**PROBLEM REQUIREMENTS:**
Could you transcribe every entry exactly, leaving nothing out?

Dataset records
--- START ---
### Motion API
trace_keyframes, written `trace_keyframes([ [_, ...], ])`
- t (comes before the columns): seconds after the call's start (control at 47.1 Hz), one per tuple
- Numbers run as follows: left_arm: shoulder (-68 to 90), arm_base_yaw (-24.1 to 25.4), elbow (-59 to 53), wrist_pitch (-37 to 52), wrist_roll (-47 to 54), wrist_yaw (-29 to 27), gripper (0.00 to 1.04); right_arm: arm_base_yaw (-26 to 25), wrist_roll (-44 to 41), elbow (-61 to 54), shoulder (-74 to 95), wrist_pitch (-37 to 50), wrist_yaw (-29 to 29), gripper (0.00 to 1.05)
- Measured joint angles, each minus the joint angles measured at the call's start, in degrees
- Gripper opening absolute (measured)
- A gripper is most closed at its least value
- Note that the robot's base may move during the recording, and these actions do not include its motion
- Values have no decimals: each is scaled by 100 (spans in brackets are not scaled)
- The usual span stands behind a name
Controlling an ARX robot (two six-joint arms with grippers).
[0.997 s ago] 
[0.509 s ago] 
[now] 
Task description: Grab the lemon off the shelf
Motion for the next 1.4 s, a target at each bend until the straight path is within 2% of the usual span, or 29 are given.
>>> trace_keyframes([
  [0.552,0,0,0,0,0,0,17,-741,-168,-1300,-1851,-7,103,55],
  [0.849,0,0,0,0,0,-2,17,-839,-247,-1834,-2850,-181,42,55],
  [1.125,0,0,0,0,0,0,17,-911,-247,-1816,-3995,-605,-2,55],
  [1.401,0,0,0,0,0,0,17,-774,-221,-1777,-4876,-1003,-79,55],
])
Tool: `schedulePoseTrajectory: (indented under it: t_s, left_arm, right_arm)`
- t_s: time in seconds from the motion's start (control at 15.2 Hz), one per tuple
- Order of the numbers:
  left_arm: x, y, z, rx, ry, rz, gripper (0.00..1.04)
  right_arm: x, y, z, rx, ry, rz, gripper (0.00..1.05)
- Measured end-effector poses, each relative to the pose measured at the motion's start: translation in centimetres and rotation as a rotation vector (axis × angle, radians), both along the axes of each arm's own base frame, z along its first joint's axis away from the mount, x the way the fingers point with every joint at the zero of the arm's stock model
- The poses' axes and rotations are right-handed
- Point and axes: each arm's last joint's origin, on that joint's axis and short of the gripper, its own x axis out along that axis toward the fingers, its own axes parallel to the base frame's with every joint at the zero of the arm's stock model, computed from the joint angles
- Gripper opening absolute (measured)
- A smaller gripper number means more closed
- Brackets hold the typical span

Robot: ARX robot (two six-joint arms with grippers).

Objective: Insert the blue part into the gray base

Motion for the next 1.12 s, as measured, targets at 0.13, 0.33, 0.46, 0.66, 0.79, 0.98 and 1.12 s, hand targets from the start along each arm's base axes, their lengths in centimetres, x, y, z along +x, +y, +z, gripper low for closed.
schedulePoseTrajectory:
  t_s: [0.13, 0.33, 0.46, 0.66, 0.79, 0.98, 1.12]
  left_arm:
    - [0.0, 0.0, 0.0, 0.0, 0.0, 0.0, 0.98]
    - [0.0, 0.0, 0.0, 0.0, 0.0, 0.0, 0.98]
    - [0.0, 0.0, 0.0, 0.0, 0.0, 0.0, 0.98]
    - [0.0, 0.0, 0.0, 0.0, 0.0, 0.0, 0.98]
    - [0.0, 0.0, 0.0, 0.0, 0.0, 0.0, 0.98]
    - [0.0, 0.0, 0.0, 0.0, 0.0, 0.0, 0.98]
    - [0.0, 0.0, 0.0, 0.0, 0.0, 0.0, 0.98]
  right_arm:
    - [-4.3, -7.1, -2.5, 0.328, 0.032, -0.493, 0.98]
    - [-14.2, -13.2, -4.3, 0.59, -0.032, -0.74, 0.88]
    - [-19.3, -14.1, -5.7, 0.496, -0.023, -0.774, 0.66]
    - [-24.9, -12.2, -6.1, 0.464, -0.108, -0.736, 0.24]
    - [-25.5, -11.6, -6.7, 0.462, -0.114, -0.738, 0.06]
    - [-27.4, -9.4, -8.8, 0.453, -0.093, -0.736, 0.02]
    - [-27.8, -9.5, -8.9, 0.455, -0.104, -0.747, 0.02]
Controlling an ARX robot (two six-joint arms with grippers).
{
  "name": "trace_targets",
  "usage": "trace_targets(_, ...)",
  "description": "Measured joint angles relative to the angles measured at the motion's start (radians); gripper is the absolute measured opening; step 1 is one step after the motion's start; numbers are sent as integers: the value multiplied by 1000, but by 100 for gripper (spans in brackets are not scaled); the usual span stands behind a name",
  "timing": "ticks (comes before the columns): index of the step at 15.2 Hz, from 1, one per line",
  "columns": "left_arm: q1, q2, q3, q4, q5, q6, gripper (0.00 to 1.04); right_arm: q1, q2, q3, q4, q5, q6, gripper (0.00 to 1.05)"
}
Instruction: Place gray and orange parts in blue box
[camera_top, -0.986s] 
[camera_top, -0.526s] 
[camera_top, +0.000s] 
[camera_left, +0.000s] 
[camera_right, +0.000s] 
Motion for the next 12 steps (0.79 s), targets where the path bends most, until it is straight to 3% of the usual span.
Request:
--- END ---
**PROBLEM SOLUTION:**
### Motion API
trace_keyframes, written `trace_keyframes([ [_, ...], ])`
- t (comes before the columns): seconds after the call's start (control at 47.1 Hz), one per tuple
- Numbers run as follows: left_arm: shoulder (-68 to 90), arm_base_yaw (-24.1 to 25.4), elbow (-59 to 53), wrist_pitch (-37 to 52), wrist_roll (-47 to 54), wrist_yaw (-29 to 27), gripper (0.00 to 1.04); right_arm: arm_base_yaw (-26 to 25), wrist_roll (-44 to 41), elbow (-61 to 54), shoulder (-74 to 95), wrist_pitch (-37 to 50), wrist_yaw (-29 to 29), gripper (0.00 to 1.05)
- Measured joint angles, each minus the joint angles measured at the call's start, in degrees
- Gripper opening absolute (measured)
- A gripper is most closed at its least value
- Note that the robot's base may move during the recording, and these actions do not include its motion
- Values have no decimals: each is scaled by 100 (spans in brackets are not scaled)
- The usual span stands behind a name
Controlling an ARX robot (two six-joint arms with grippers).
[0.997 s ago] 
[0.509 s ago] 
[now] 
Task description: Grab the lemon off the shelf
Motion for the next 1.4 s, a target at each bend until the straight path is within 2% of the usual span, or 29 are given.
>>> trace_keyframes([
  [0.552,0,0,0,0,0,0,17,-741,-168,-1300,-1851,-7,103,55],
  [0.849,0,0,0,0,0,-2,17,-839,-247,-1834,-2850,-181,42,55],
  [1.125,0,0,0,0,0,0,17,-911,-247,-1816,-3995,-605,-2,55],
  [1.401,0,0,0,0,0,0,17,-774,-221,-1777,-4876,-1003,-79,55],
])
Tool: `schedulePoseTrajectory: (indented under it: t_s, left_arm, right_arm)`
- t_s: time in seconds from the motion's start (control at 15.2 Hz), one per tuple
- Order of the numbers:
  left_arm: x, y, z, rx, ry, rz, gripper (0.00..1.04)
  right_arm: x, y, z, rx, ry, rz, gripper (0.00..1.05)
- Measured end-effector poses, each relative to the pose measured at the motion's start: translation in centimetres and rotation as a rotation vector (axis × angle, radians), both along the axes of each arm's own base frame, z along its first joint's axis away from the mount, x the way the fingers point with every joint at the zero of the arm's stock model
- The poses' axes and rotations are right-handed
- Point and axes: each arm's last joint's origin, on that joint's axis and short of the gripper, its own x axis out along that axis toward the fingers, its own axes parallel to the base frame's with every joint at the zero of the arm's stock model, computed from the joint angles
- Gripper opening absolute (measured)
- A smaller gripper number means more closed
- Brackets hold the typical span

Robot: ARX robot (two six-joint arms with grippers).

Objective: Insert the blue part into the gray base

Motion for the next 1.12 s, as measured, targets at 0.13, 0.33, 0.46, 0.66, 0.79, 0.98 and 1.12 s, hand targets from the start along each arm's base axes, their lengths in centimetres, x, y, z along +x, +y, +z, gripper low for closed.
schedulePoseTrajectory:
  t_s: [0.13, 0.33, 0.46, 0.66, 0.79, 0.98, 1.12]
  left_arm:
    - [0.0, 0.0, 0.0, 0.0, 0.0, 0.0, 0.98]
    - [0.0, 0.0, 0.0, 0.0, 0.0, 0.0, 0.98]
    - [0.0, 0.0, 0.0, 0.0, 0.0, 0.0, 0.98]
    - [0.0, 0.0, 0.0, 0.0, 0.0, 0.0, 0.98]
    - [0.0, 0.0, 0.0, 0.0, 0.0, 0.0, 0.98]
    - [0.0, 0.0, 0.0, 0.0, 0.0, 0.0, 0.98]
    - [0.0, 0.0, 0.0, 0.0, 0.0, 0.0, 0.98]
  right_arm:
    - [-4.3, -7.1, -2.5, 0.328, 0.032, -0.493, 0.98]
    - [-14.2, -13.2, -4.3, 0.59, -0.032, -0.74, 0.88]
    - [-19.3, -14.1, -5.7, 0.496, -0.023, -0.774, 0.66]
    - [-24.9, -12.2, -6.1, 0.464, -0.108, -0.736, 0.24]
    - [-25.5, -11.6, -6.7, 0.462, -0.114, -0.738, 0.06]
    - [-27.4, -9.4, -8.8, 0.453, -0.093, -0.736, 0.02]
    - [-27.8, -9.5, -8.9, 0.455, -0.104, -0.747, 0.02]
Controlling an ARX robot (two six-joint arms with grippers).
{
  "name": "trace_targets",
  "usage": "trace_targets(_, ...)",
  "description": "Measured joint angles relative to the angles measured at the motion's start (radians); gripper is the absolute measured opening; step 1 is one step after the motion's start; numbers are sent as integers: the value multiplied by 1000, but by 100 for gripper (spans in brackets are not scaled); the usual span stands behind a name",
  "timing": "ticks (comes before the columns): index of the step at 15.2 Hz, from 1, one per line",
  "columns": "left_arm: q1, q2, q3, q4, q5, q6, gripper (0.00 to 1.04); right_arm: q1, q2, q3, q4, q5, q6, gripper (0.00 to 1.05)"
}
Instruction: Place gray and orange parts in blue box
[camera_top, -0.986s] 
[camera_top, -0.526s] 
[camera_top, +0.000s] 
[camera_left, +0.000s] 
[camera_right, +0.000s] 
Motion for the next 12 steps (0.79 s), targets where the path bends most, until it is straight to 3% of the usual span.
Request:

At this stage, the exercise is finished.